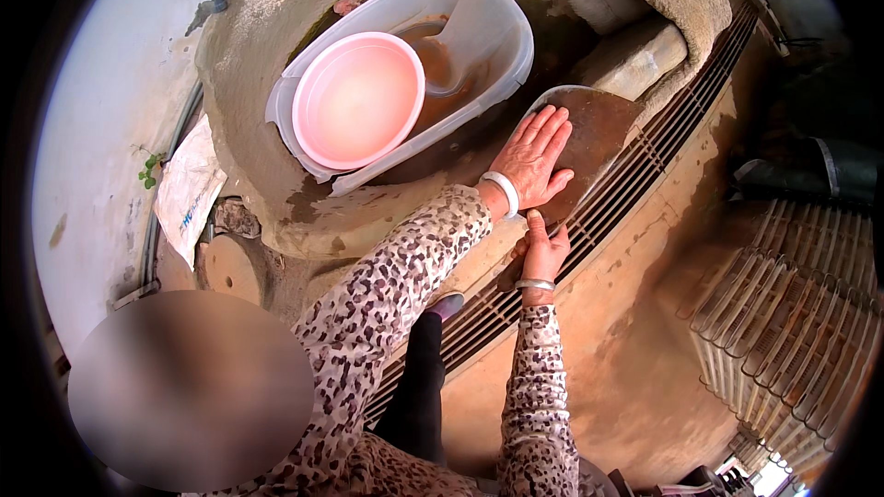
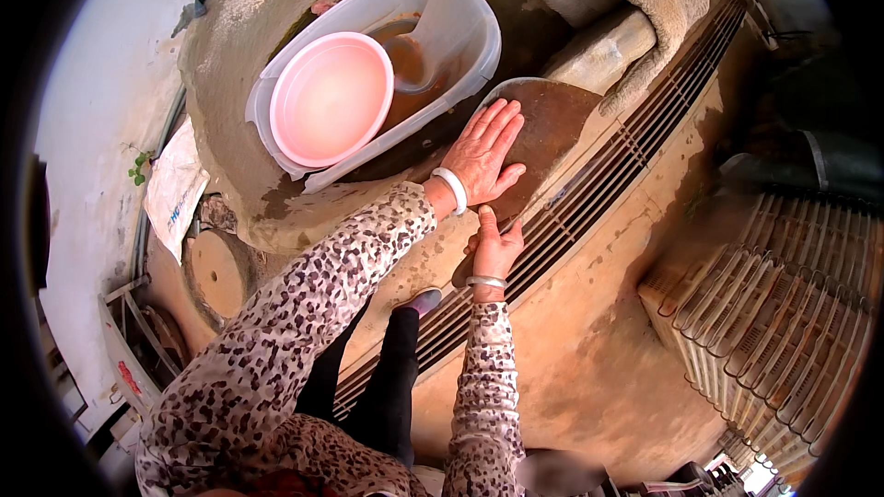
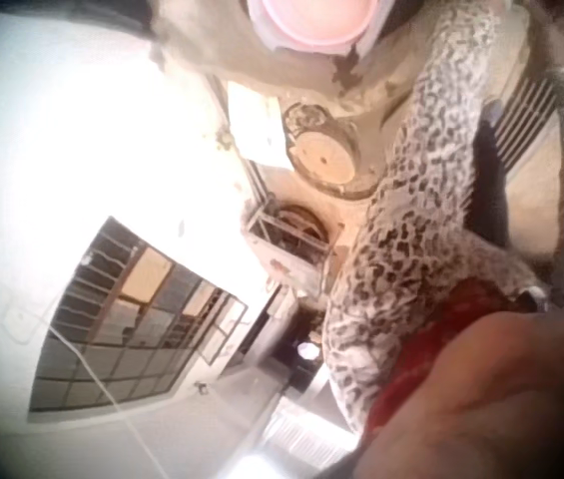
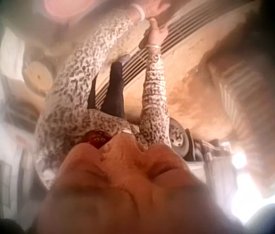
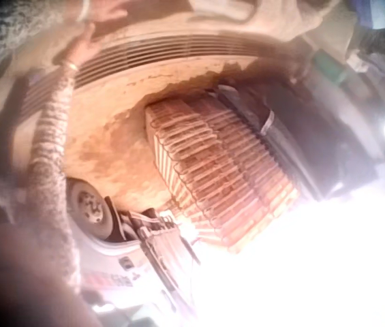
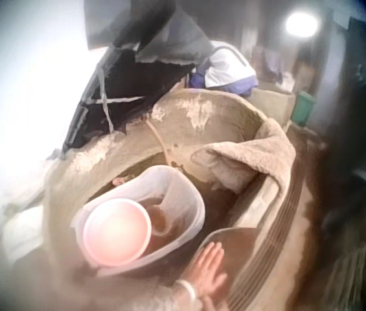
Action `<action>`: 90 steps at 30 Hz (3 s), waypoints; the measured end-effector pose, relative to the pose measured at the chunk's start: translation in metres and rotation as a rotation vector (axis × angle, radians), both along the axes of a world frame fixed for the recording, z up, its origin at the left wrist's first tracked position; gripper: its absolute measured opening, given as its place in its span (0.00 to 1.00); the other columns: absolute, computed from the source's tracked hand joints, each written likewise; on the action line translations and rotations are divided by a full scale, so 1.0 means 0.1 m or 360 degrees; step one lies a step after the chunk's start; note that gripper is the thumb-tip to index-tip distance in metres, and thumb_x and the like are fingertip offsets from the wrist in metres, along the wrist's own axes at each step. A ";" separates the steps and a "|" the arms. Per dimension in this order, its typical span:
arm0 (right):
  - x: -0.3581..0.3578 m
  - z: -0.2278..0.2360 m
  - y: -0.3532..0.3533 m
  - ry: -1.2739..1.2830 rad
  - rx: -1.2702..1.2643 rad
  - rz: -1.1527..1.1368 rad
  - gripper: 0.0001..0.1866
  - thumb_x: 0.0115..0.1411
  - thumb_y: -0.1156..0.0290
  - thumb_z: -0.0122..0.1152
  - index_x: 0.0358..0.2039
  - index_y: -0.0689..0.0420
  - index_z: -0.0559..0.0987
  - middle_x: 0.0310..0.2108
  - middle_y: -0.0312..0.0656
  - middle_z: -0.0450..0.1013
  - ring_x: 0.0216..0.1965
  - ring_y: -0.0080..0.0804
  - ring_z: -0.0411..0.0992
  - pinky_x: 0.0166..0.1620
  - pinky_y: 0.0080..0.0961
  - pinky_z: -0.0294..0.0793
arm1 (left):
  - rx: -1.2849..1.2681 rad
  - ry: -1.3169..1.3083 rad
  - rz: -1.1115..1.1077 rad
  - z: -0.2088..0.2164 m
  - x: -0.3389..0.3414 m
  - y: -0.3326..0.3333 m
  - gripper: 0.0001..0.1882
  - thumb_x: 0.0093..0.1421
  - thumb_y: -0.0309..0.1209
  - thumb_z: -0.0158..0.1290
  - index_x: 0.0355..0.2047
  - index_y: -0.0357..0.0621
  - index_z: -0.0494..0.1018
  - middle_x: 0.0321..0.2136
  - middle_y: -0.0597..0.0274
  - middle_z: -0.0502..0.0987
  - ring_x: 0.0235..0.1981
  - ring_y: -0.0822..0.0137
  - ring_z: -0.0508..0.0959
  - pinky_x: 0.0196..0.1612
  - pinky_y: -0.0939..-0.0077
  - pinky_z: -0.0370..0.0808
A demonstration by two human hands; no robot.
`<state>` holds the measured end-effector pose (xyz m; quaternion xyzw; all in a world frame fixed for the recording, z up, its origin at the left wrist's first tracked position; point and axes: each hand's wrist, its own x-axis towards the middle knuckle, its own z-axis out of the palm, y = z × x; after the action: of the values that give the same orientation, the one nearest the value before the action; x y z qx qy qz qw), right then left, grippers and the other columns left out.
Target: The person cleans a large metal cleaver by rubbing the blade with water from a pink bowl at an outdoor utility sink.
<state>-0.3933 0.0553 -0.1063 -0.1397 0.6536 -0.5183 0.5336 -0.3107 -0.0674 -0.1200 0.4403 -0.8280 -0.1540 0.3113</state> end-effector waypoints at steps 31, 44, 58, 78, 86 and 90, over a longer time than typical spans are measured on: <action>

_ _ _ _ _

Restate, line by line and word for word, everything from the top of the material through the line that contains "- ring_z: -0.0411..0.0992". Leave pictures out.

Action `<action>`: 90 steps at 30 Hz (3 s), waypoints; the measured end-effector pose, relative to the pose measured at the chunk's start: translation in metres and rotation as a rotation vector (axis × angle, radians), both along the axes of a world frame fixed for the recording, z up, its origin at the left wrist's first tracked position; gripper: its absolute measured opening, given as its place in its span (0.00 to 1.00); the other columns: absolute, computed from the source's tracked hand joints, each written likewise; on the action line translations and rotations are divided by a full scale, so 1.0 means 0.1 m or 360 degrees; step one lies a step after the chunk's start; note that gripper is the thumb-tip to index-tip distance in metres, and thumb_x and the like are fingertip offsets from the wrist in metres, along the wrist's own axes at each step. A ";" separates the steps and a "|" the arms. Per dimension in this order, its typical span:
arm0 (right):
  - x: -0.3581..0.3578 m
  - z: -0.2278..0.2360 m
  - y: -0.3532..0.3533 m
  - ry: -1.2739..1.2830 rad
  - rx: -1.2702..1.2643 rad
  - rz: -1.1527..1.1368 rad
  - gripper: 0.0001..0.1866
  - thumb_x: 0.0115..0.1411
  - thumb_y: -0.1156..0.0290
  - thumb_z: -0.0122..0.1152
  - index_x: 0.0358..0.2039
  - index_y: -0.0689..0.0420
  - index_z: -0.0559..0.0987
  - middle_x: 0.0310..0.2108
  - middle_y: -0.0312..0.0656
  - middle_z: -0.0450..0.1013
  - ring_x: 0.0216..0.1965
  - ring_y: -0.0080..0.0804
  - ring_z: -0.0411..0.0992

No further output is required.